This week, a federal judge prohibited an anti-immigration sheriff from using racial profiling to target Latinos by ordering a monitor to make sure racial discrimination would no longer occur during law-enforcement stops.
Wednesday’s court order follows up on U.S. District Judge G. Murray Snow’s ruling from May that Sheriff Joe Arpaio of the Maricopa County Sheriff’s Office (MCSO) engaged in unconstitutional racial profiling of Latinos during immigration raids. Some key court order mandates include: mounting cameras on every police car, radioing in the reason for stopping a driver before officers can approach the vehicle, recording all stops with audio and video, and barring the use of traffic stop quotas.
What’s more, Arpaio and his officers cannot rely “on a suspect’s speaking Spanish, or speaking English with an accent, or appearance as a day laborer as a factor in developing reasonable suspicion or probable cause to believe a person has committed or is committing any crime, or reasonable suspicion to believe that an individual is in the country without authorization.”

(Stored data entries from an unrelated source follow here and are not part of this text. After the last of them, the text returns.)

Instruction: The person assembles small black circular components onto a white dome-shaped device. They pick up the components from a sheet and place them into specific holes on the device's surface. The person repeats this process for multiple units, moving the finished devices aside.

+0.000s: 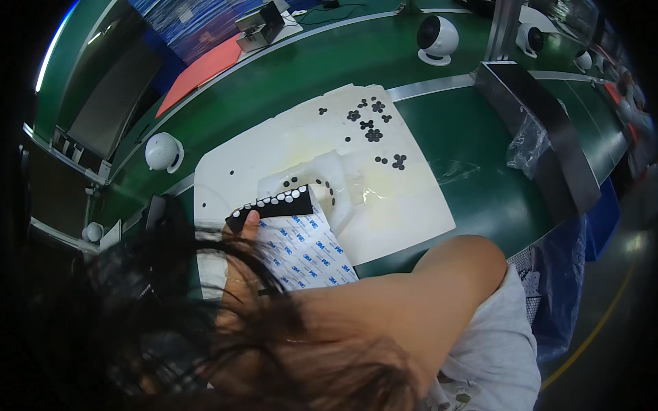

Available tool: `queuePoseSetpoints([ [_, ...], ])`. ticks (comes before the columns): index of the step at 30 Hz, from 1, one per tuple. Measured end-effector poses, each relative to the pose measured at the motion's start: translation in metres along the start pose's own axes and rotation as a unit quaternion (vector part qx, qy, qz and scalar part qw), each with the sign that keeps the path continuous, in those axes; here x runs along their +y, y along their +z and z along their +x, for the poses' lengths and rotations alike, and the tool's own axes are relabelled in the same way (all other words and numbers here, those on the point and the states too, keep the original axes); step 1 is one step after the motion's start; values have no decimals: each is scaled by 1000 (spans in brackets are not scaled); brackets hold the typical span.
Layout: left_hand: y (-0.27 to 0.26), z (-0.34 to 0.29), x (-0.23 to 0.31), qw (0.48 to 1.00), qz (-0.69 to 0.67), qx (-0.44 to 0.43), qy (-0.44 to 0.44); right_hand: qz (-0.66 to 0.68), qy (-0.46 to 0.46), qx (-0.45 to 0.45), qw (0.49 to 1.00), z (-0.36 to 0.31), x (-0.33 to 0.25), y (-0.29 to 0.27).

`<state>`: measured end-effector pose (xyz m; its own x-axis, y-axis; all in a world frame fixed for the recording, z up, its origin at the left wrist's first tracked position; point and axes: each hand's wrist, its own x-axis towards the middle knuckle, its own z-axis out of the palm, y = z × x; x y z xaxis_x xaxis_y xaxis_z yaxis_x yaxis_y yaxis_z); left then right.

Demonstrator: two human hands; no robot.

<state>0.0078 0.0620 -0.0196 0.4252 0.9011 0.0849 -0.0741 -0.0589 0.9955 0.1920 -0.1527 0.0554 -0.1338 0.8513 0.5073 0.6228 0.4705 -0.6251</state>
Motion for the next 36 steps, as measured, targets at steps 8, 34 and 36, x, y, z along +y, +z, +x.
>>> queuePoseSetpoints([
  [8, 9, 3, 7, 1000, -11, -15, 23, -13, 5, 8, 1000, 1, -7, -3],
  [34, 7, 0, 4, 998, -57, 11, -19, -28, -54, -21, 998, 15, -4, 5],
  [36, 2, -1, 5, 1000, -24, 12, -6, -20, -70, -28, 997, 17, 0, 7],
])
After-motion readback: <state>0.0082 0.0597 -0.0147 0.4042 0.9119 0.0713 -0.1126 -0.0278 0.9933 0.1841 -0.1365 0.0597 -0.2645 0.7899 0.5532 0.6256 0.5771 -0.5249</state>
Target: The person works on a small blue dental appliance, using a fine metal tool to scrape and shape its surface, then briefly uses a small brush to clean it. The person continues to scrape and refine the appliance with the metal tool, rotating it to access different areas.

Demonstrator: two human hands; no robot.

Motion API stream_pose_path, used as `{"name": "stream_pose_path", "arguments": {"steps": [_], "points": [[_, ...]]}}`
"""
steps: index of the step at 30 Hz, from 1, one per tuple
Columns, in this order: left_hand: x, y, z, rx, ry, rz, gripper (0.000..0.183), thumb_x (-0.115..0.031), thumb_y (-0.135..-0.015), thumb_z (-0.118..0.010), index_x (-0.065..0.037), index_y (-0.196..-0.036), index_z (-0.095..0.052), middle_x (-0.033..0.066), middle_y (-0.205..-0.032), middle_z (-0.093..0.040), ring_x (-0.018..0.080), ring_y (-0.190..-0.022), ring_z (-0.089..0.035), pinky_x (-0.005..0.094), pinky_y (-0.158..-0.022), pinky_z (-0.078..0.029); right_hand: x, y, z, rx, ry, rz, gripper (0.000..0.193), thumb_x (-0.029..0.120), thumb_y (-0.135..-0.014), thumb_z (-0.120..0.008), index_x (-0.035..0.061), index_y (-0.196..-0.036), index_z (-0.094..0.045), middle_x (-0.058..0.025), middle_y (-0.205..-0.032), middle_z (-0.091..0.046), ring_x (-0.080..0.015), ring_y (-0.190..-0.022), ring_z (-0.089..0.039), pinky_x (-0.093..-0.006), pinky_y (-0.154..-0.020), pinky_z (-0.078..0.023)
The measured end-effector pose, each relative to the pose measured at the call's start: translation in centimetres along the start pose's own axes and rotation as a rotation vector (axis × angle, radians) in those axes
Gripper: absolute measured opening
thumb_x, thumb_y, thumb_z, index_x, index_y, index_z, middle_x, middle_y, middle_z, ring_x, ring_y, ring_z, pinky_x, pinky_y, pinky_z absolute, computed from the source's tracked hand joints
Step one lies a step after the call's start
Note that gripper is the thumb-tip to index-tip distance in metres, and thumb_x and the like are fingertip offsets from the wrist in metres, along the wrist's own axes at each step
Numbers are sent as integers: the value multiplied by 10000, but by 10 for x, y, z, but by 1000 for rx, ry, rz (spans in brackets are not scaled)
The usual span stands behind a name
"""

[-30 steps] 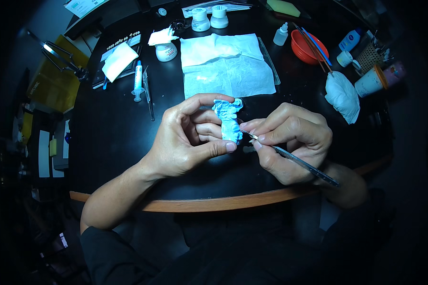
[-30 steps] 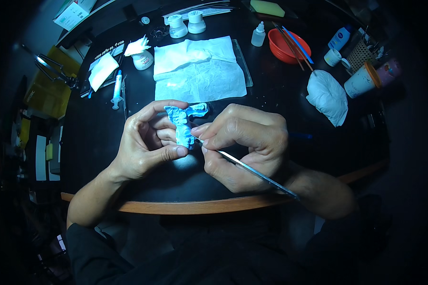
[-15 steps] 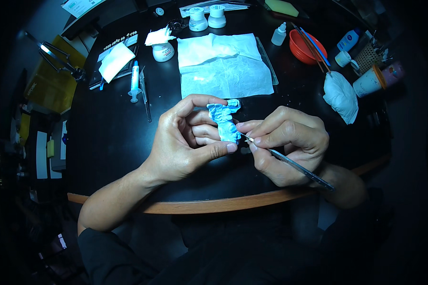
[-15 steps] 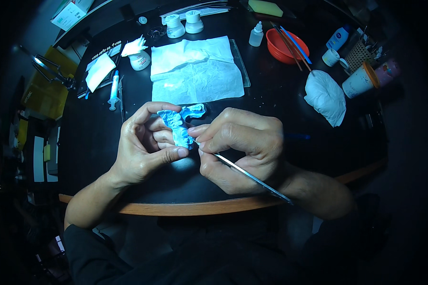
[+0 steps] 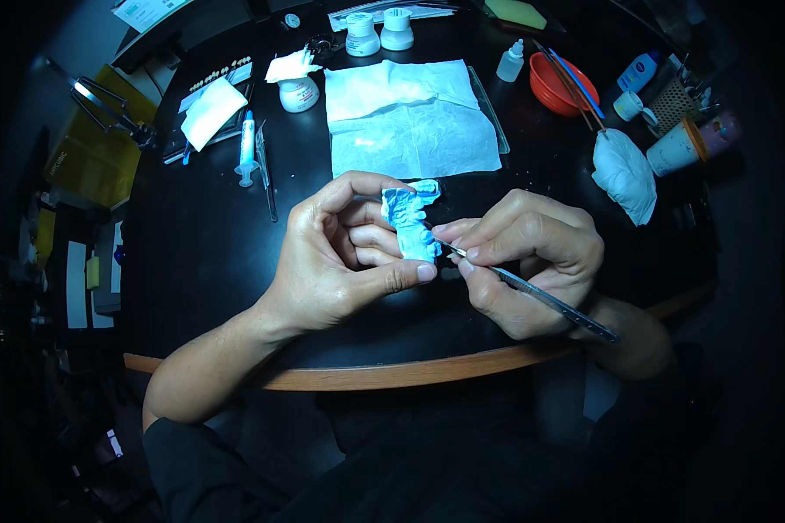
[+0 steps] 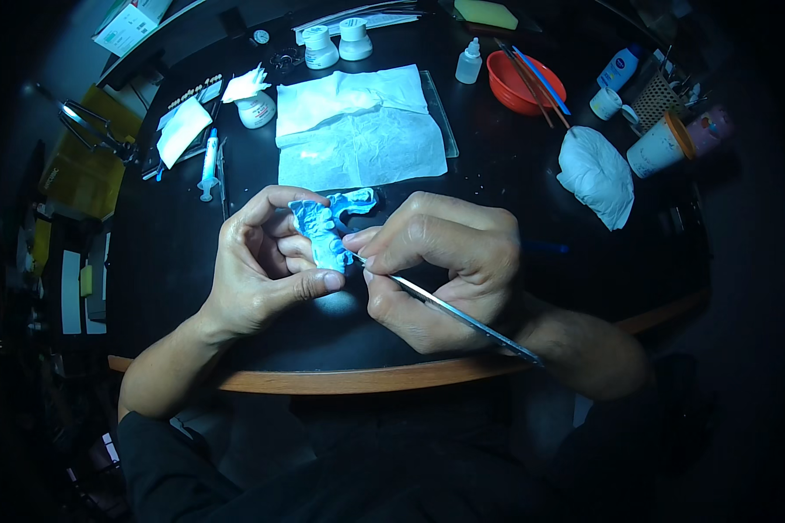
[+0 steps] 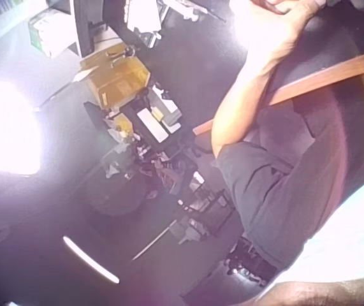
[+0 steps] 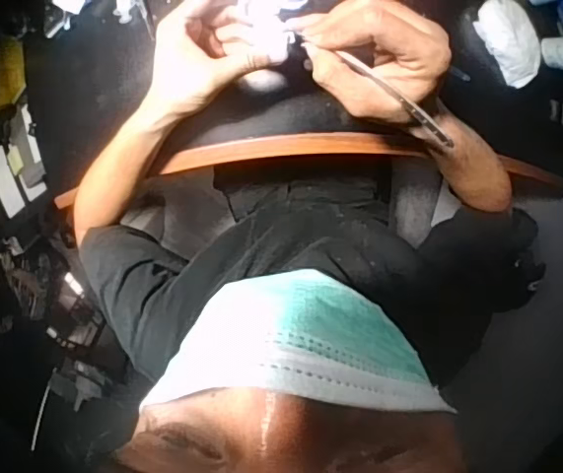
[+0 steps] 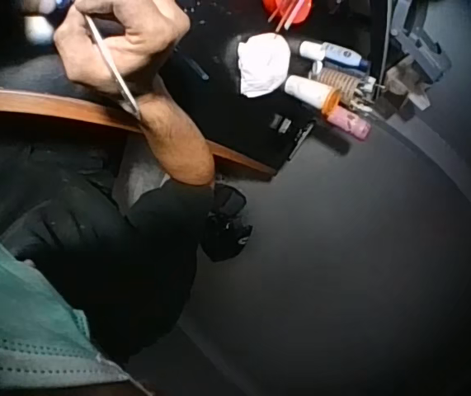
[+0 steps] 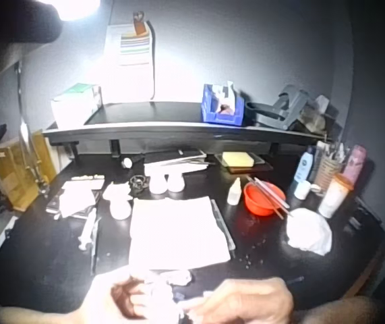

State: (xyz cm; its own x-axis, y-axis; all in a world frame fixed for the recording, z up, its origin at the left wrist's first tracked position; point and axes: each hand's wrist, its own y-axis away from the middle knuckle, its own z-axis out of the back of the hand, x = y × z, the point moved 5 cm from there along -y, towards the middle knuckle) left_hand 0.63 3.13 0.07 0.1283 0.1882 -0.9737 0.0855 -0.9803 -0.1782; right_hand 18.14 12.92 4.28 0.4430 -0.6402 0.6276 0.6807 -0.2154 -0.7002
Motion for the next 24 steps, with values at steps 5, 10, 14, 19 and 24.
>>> {"name": "stream_pose_path", "arguments": {"steps": [5, 10, 14, 19, 24], "points": [[2, -1, -3, -13, 51, -10, 576, 120, -865, -823, 73, -1355, -524, 227, -1094, -743, 218, -997, -789, 284, -876, -676, -1, 3, 1, 8, -25, 9, 149, -141, -812, -718, -27, -904, -693, -164, -905, -719, -271, -911, -796, -455, -912, -681], [1, 2, -3, -7, 25, -11, 583, 126, -872, -811, 70, -1370, -512, 233, -1105, -741, 230, -1009, -787, 291, -887, -675, -1, 2, -1, 14, -32, -9, 159, -148, -813, -720, -23, -910, -700, -160, -912, -724, -300, -953, -800, -447, -916, -680], [-2, 2, -6, -23, 4, -44, 576, 127, -873, -808, 75, -1364, -512, 233, -1112, -738, 227, -1011, -787, 287, -888, -675, 1, 2, -1, 8, 2, -5, 150, -142, -811, -730, -23, -898, -704, -161, -913, -729, -301, -948, -803, -437, -913, -683], [-3, 3, -7, -32, -65, -27, 566, 121, -869, -816, 79, -1350, -520, 228, -1095, -739, 206, -998, -784, 276, -874, -677, 0, 1, -1, 21, 5, -15, 146, -134, -807, -739, -27, -903, -714, -164, -913, -734, -301, -951, -804, -433, -903, -687], [-3, 4, -6, -26, -64, -20, 564, 116, -866, -824, 79, -1343, -526, 219, -1073, -743, 189, -978, -783, 263, -850, -676, -2, 2, -1, 26, -8, -15, 149, -128, -807, -744, -28, -916, -725, -162, -908, -737, -300, -952, -804, -429, -893, -690]]}}
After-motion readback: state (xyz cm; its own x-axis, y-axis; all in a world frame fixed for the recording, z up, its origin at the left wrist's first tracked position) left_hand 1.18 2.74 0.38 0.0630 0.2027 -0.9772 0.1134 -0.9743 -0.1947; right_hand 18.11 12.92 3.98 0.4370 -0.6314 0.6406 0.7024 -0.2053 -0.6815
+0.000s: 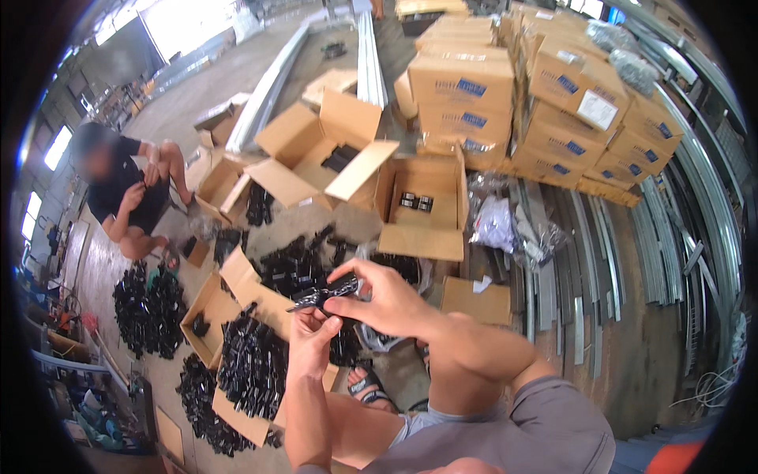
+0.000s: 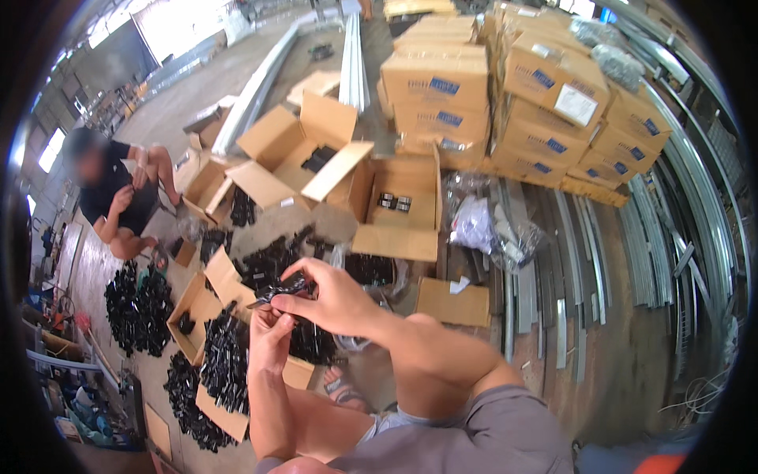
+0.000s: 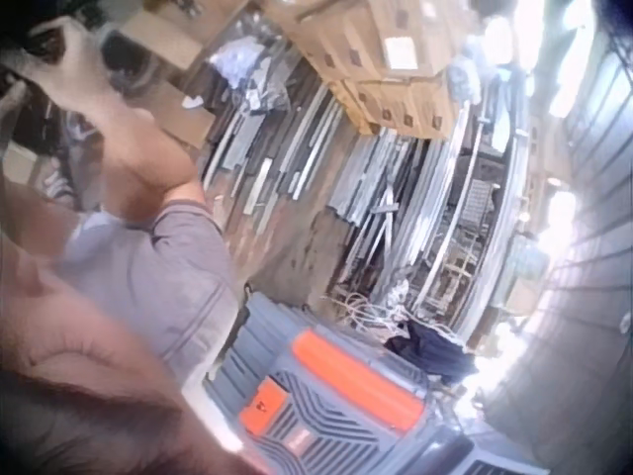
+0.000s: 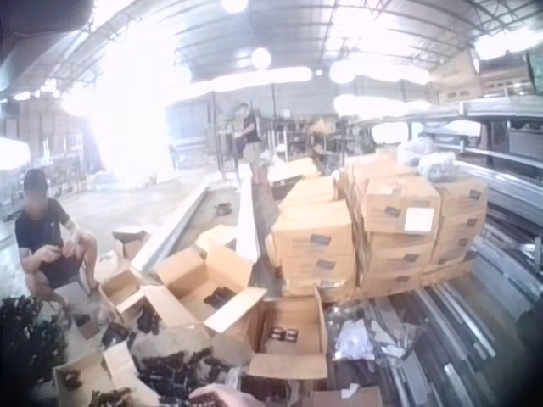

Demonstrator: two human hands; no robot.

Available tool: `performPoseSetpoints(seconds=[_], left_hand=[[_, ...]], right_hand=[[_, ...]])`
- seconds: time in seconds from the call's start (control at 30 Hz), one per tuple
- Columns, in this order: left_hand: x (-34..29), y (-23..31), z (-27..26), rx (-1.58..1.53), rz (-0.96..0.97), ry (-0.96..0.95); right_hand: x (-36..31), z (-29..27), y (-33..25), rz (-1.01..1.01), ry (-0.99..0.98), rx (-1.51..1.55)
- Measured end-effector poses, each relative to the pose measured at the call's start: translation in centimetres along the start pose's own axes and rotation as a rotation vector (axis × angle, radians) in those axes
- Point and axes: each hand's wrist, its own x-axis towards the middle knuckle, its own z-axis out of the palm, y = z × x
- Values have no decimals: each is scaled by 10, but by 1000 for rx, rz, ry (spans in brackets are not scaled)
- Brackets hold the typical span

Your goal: The person handles black metal components, lifting them from a pile on the floor and placing them into cardboard boxes while seated.

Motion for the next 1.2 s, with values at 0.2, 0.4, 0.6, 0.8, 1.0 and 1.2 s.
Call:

Arpaio has already begun the process of appealing May’s court ruling. In a released statement, Arpaio indicated that he would find a way:
I have received a copy of the court order and I am in the process of discussing it with our attorneys. We are identifying areas that are ripe for appeal. To be clear, the appointed monitor will have no veto authority over my duties or operations. As the constitutionally elected Sheriff of Maricopa County, I serve the people and I will continue to perform my duties and enforce all laws.
Since he became the Maricopa County Sheriff, Arpaio has taken the lead on questionable prosecution tactics and been the subject of numerous racial profiling lawsuits. Just last week, another federal judge forbade Arpaio’s office from charging undocumented immigrants for conspiracy for paying so-called “coyotes” for smuggling them across the border.